**Work required**
If a line in the data holds the string "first", list it.

---- Given material

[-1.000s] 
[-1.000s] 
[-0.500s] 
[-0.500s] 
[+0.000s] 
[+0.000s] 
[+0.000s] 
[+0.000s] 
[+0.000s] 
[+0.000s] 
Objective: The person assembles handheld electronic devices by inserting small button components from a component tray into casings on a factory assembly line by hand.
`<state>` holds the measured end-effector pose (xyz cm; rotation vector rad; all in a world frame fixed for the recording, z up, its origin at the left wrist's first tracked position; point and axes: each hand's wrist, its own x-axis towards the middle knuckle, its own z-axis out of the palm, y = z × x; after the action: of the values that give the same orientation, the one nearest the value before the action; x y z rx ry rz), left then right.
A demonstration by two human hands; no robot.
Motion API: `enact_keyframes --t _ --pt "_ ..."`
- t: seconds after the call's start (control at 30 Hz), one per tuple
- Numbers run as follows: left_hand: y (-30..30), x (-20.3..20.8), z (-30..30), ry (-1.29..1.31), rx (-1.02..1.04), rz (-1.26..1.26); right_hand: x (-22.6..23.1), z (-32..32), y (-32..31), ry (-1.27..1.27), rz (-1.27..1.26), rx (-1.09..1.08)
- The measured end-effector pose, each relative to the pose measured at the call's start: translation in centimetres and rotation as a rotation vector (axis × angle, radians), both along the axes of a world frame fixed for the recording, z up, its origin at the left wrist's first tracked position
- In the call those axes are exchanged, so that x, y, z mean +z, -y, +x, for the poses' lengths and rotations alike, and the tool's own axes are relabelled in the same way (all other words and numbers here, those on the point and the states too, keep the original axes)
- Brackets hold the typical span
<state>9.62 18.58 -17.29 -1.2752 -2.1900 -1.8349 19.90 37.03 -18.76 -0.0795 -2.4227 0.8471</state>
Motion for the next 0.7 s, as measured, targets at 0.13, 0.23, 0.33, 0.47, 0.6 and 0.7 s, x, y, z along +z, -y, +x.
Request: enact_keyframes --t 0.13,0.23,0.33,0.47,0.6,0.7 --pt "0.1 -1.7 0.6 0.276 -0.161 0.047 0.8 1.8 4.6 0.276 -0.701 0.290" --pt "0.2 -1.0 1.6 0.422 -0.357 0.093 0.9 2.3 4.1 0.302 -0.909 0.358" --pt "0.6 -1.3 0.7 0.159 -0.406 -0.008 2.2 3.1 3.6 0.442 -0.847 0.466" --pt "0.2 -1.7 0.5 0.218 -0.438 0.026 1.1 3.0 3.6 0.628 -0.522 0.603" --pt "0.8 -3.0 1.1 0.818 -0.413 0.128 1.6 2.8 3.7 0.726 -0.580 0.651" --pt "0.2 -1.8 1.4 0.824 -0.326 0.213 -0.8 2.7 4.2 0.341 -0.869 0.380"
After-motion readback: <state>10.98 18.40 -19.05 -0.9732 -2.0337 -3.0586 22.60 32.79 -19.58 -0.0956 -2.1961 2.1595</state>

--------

**Output**
`<state>` holds the measured end-effector pose (xyz cm; rotation vector rad; all in a world frame fixed for the recording, z up, its origin at the left wrist's first tracked position; point and axes: each hand's wrist, its own x-axis towards the middle knuckle, its own z-axis out of the palm, y = z × x; after the action: of the values that give the same orientation, the one nearest the value before the action; x y z rx ry rz), left then right.
- The measured end-effector pose, each relative to the pose measured at the call's start: translation in centimetres and rotation as a rotation vector (axis × angle, radians), both along the axes of a world frame fixed for the recording, z up, its origin at the left wrist's first tracked position

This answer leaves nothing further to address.